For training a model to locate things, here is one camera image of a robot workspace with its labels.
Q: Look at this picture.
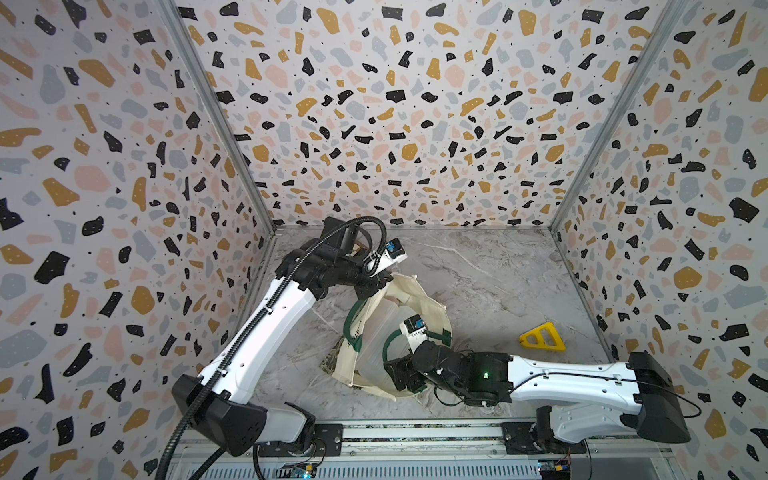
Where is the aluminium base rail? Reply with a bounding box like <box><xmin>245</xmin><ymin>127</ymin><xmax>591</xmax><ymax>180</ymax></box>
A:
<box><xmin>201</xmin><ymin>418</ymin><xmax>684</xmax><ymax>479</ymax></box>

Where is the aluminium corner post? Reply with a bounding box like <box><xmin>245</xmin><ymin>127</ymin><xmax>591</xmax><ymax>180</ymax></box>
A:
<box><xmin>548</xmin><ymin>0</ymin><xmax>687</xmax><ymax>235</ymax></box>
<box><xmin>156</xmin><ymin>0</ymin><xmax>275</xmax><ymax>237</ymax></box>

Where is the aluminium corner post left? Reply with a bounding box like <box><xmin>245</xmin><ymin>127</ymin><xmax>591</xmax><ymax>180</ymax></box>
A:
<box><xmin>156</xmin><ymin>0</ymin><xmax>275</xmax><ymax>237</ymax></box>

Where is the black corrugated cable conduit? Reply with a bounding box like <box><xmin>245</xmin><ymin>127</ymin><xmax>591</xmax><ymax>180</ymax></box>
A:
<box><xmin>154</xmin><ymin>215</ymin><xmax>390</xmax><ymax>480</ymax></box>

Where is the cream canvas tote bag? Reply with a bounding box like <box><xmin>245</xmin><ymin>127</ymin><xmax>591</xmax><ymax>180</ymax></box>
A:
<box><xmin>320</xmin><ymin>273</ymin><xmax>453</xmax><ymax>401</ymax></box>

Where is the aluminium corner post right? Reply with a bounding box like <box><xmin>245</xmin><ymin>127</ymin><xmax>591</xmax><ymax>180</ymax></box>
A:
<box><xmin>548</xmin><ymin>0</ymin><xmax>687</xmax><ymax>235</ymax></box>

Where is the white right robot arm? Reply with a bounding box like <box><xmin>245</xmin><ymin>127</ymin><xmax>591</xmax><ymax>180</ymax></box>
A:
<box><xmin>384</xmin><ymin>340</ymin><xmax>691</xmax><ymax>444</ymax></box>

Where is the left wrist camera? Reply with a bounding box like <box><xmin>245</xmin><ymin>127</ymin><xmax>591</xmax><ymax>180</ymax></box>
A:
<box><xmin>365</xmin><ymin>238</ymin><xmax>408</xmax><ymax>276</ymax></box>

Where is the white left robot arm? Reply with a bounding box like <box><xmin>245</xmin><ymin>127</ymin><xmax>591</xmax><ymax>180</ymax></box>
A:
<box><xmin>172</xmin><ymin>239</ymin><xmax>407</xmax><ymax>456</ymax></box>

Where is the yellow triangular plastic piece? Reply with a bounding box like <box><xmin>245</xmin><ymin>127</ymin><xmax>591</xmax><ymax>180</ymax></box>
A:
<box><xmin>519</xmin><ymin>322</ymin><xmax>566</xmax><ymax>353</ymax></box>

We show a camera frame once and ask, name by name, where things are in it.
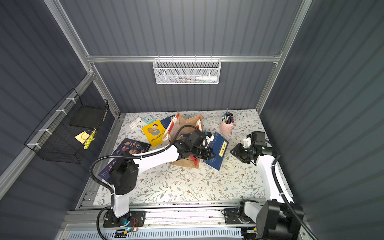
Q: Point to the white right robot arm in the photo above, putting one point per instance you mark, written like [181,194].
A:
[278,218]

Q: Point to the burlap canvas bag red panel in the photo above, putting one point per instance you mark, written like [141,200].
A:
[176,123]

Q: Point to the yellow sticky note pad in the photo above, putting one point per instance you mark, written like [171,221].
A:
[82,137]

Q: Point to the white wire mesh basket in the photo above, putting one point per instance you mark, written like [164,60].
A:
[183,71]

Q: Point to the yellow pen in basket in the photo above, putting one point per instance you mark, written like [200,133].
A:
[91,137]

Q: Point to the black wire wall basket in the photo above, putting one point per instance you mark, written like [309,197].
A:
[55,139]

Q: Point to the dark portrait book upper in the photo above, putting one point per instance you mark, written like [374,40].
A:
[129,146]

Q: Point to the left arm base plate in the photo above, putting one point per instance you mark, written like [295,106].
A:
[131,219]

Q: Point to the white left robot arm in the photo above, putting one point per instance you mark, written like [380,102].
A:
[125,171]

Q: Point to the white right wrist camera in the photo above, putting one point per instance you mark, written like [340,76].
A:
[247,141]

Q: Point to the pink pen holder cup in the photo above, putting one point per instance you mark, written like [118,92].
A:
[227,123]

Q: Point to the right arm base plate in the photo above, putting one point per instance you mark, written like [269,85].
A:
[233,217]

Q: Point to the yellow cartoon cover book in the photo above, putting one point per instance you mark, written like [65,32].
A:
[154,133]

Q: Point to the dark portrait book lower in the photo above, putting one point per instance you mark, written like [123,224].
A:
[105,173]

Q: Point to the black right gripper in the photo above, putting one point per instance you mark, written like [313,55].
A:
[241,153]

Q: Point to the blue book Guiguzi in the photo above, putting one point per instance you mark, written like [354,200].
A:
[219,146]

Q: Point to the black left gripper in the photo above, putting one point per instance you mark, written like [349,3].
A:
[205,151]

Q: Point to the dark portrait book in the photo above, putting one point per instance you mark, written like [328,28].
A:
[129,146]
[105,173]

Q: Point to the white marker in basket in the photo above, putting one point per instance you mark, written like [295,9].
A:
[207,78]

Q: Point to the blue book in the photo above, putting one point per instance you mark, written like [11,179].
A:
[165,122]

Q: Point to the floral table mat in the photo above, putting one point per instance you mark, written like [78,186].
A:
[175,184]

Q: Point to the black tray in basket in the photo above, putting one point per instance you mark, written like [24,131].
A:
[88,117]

### What to do
Which lines contain "aluminium"? Copy each of them from the listing.

### Expected output
Where is the aluminium base rail? Reply with a bounding box like <box><xmin>245</xmin><ymin>127</ymin><xmax>591</xmax><ymax>180</ymax></box>
Where is the aluminium corner post? Reply with a bounding box like <box><xmin>245</xmin><ymin>127</ymin><xmax>591</xmax><ymax>180</ymax></box>
Where is the aluminium corner post left? Reply with a bounding box like <box><xmin>245</xmin><ymin>127</ymin><xmax>591</xmax><ymax>180</ymax></box>
Where is the aluminium corner post right? Reply with a bounding box like <box><xmin>245</xmin><ymin>127</ymin><xmax>591</xmax><ymax>180</ymax></box>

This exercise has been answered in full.